11. An apparatus in a UE group, the apparatus comprising:

a memory for storing instructions; and

a processor coupled to the memory for executing the instructions, the processor configured to: receive a first index assigned to a second user equipment (UE); receive a plurality of packets including a first packet and a second packet; determine, for the first packet: a first packet destination identifier, the first packet destination identifier being the same as the first index assigned to the second UE; and a first packet priority; determine, for the second packet: a second packet destination identifier, the second packet destination identifier being the same as the first index assigned to the second UE; and a second packet priority; determine that the first packet priority is higher than the second packet priority; and forward the first packet to the second UE.

12. The apparatus of claim 11, wherein the first packet includes the first packet destination identifier and the first packet destination identifier comprises a relative identifier.

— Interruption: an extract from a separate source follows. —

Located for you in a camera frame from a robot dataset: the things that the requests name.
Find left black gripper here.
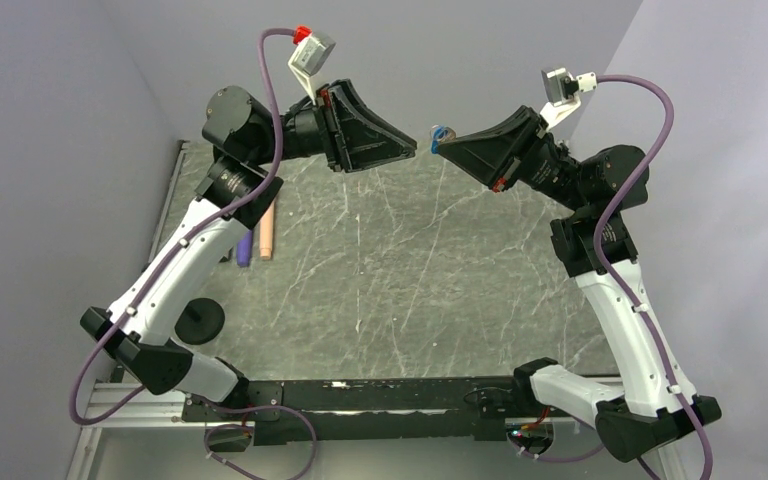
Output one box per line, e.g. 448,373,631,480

13. The apparatus of claim 11, wherein the processor is configured to determine the first packet destination identifier by deriving the first packet destination identifier from a bit field in the first packet.

14. The apparatus of claim 11, wherein the processor is configured to forward the first packet by:

decoding the first packet to obtain a decoded first packet;

re-encoding the first packet to obtain a re-encoded first packet; and

transmitting the re-encoded first packet.

15. The apparatus of claim 11, wherein the processor is further configured to determine, for the first packet, a first packet source identifier.

16. The apparatus of claim 11, wherein the processor is further configured to forward the second packet to the second UE, wherein the forwarding the second packet is carried out after the forwarding the first packet

17. The apparatus of claim 11, wherein the processor is configured to determine the first packet priority by determining a priority of a radio network temporary identifier (RNTI) associated with the first packet.

18. The apparatus of claim 11, the processor is configured to determine the first packet priority by determining that the first packet includes an ultra-reliable low-latency communication (URLLC) packet.

19. The apparatus of claim 11, wherein the processor is configured to determine the first packet priority by determining that the first packet includes a re-transmission packet.

20. The apparatus of claim 11, wherein the processor is configured to determine the first packet priority by determining a modulation coding scheme (MCS) associated with higher reliability transmission for the first packet.